**Input material**
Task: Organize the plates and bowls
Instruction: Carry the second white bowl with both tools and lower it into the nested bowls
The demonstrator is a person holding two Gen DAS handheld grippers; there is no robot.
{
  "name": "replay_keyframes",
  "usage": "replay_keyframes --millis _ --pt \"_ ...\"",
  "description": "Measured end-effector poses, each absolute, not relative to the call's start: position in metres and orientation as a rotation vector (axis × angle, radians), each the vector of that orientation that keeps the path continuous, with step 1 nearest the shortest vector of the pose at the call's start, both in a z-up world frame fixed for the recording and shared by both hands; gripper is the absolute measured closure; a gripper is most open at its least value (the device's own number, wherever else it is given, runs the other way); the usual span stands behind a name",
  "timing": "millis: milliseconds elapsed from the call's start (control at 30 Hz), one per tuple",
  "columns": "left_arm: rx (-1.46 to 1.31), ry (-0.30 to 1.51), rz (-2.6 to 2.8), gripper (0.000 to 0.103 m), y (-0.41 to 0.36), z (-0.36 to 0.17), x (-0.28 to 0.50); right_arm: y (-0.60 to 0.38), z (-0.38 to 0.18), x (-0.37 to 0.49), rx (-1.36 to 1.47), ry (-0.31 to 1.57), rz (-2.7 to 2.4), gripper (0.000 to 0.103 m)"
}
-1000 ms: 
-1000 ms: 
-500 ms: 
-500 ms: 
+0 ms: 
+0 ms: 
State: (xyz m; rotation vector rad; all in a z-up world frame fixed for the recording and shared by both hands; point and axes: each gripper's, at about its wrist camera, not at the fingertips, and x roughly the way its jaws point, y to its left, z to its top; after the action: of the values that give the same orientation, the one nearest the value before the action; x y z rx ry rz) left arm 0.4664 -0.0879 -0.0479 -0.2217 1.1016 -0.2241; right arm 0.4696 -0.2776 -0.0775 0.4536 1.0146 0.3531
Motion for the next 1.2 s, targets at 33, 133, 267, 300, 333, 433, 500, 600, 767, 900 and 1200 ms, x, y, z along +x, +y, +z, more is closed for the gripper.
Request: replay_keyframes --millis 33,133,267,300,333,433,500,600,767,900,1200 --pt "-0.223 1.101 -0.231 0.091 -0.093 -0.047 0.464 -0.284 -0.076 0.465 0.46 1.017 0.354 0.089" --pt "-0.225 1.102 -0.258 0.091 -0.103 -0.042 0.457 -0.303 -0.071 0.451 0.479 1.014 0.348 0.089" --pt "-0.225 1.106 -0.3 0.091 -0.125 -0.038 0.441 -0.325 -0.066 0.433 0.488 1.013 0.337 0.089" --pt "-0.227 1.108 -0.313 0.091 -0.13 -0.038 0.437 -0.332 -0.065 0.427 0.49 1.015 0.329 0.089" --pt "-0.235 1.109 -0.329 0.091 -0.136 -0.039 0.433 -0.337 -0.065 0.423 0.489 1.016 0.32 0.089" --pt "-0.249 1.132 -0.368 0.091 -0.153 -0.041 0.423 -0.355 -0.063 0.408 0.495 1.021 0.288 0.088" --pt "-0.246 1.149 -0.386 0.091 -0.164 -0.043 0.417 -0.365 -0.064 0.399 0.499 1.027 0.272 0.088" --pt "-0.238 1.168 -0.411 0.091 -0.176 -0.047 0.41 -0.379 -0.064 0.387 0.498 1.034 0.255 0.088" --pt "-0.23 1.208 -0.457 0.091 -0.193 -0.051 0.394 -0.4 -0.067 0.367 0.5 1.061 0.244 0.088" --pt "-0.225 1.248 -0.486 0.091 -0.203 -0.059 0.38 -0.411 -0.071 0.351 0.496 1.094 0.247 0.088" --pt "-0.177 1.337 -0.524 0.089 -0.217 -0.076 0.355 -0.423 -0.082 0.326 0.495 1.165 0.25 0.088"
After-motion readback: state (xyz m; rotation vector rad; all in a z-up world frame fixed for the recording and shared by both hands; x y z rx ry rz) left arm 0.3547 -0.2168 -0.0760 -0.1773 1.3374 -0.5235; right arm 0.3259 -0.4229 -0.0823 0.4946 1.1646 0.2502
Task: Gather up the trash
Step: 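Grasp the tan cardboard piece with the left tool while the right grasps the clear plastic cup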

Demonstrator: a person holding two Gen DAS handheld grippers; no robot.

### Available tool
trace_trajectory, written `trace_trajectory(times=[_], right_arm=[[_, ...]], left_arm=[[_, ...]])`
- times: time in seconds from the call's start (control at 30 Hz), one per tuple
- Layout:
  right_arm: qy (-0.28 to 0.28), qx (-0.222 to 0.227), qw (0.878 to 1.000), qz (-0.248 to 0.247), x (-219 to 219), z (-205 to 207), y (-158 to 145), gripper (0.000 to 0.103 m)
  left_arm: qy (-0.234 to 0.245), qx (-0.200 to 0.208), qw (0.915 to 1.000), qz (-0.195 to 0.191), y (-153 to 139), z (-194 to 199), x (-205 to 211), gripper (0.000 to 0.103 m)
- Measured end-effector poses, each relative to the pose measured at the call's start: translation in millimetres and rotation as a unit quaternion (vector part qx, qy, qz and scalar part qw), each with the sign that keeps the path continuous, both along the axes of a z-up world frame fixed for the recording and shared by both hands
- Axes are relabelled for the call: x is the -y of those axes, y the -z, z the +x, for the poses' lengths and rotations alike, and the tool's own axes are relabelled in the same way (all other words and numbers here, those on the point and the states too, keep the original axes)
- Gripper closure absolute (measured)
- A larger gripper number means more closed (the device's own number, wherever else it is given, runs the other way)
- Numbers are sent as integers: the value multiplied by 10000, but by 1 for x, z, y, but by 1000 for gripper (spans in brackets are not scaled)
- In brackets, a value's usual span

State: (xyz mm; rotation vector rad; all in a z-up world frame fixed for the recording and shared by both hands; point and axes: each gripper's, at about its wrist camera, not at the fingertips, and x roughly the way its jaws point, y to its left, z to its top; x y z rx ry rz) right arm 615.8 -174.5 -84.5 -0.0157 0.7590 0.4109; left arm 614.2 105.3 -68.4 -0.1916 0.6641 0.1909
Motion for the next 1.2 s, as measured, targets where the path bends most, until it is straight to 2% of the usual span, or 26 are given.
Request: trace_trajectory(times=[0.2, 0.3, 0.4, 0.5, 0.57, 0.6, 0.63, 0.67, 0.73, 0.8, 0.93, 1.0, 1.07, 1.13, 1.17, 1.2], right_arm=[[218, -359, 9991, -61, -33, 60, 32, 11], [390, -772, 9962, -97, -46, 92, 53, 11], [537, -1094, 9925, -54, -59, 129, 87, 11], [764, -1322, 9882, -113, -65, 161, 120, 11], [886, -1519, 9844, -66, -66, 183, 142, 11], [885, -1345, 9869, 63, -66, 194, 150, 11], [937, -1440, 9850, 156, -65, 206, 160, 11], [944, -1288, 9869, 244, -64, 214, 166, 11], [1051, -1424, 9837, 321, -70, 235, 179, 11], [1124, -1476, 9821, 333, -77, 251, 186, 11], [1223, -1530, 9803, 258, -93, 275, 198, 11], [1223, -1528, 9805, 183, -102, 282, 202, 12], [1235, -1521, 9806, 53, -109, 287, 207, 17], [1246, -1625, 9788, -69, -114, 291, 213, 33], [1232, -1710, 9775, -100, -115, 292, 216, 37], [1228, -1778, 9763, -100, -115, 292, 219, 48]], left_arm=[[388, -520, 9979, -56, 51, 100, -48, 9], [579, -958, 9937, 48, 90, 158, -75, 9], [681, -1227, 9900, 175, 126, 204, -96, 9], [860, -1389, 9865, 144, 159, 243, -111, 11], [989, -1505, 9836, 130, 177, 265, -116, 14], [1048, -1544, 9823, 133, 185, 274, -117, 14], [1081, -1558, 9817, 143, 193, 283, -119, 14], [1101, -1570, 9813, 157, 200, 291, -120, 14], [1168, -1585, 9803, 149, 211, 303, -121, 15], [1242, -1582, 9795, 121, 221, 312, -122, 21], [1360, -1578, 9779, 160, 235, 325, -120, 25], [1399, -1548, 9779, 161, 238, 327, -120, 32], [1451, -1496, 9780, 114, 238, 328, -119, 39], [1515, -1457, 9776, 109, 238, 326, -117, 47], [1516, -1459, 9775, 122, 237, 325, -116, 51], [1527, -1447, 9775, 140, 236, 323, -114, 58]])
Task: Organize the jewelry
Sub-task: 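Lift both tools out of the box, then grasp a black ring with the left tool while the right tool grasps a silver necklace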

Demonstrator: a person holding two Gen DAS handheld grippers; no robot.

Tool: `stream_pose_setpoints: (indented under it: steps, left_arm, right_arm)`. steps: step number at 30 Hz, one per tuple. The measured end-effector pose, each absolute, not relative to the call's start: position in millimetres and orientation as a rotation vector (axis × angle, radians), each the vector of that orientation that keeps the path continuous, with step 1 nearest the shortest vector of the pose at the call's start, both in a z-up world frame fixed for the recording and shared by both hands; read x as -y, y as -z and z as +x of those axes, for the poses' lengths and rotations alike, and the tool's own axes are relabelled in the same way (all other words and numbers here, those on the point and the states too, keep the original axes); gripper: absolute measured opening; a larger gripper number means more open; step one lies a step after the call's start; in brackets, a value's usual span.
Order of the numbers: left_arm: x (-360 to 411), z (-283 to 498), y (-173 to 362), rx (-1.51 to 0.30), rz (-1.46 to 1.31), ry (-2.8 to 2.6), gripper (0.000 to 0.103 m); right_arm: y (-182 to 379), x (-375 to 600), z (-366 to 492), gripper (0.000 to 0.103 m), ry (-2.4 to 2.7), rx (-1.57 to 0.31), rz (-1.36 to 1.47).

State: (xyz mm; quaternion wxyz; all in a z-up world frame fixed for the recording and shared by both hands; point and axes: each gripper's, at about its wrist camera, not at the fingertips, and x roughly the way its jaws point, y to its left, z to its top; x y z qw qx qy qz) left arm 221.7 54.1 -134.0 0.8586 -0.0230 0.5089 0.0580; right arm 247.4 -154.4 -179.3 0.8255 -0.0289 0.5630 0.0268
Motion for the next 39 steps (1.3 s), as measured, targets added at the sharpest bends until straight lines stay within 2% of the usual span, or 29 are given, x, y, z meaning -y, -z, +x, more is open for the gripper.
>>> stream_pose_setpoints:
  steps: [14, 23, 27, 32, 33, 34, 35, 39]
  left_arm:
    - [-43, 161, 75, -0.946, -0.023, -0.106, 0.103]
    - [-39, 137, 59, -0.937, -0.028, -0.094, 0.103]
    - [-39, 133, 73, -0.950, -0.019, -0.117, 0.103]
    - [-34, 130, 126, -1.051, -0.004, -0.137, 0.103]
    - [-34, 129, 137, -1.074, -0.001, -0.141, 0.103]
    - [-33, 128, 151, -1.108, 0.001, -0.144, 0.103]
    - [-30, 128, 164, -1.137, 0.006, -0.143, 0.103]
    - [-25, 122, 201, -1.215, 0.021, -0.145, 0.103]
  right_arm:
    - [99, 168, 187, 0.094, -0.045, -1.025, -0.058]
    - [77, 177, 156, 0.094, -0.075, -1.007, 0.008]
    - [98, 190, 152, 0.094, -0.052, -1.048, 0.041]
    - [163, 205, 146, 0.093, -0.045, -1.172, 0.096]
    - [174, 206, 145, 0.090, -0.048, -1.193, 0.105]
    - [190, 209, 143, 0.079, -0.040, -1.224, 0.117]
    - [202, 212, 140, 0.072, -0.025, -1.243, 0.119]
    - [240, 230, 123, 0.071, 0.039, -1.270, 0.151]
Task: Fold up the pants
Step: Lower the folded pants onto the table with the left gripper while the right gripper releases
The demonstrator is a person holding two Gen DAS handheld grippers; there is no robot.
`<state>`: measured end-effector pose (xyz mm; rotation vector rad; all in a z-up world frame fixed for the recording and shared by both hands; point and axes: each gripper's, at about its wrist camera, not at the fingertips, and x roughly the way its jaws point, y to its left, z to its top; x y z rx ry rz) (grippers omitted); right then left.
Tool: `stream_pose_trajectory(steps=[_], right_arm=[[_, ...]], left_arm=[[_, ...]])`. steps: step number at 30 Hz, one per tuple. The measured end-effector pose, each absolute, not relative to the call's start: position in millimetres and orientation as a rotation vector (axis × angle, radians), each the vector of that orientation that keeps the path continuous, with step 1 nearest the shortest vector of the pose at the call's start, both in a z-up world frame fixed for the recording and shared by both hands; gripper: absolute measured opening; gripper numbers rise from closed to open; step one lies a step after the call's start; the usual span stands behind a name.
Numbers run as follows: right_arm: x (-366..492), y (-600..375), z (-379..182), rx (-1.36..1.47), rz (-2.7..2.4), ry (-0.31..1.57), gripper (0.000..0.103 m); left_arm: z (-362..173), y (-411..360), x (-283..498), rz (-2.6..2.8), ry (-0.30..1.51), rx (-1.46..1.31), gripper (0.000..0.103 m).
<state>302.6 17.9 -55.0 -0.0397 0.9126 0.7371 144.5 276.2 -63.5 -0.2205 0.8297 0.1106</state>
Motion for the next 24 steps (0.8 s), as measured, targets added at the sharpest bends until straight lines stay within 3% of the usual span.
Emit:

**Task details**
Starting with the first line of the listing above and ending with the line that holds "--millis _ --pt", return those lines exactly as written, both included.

**Solution to this exercise**
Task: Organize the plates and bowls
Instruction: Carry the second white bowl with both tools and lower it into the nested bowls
The demonstrator is a person holding two Gen DAS handheld grippers; there is no robot.
{
  "name": "replay_keyframes",
  "usage": "replay_keyframes --millis _ --pt \"_ ...\"",

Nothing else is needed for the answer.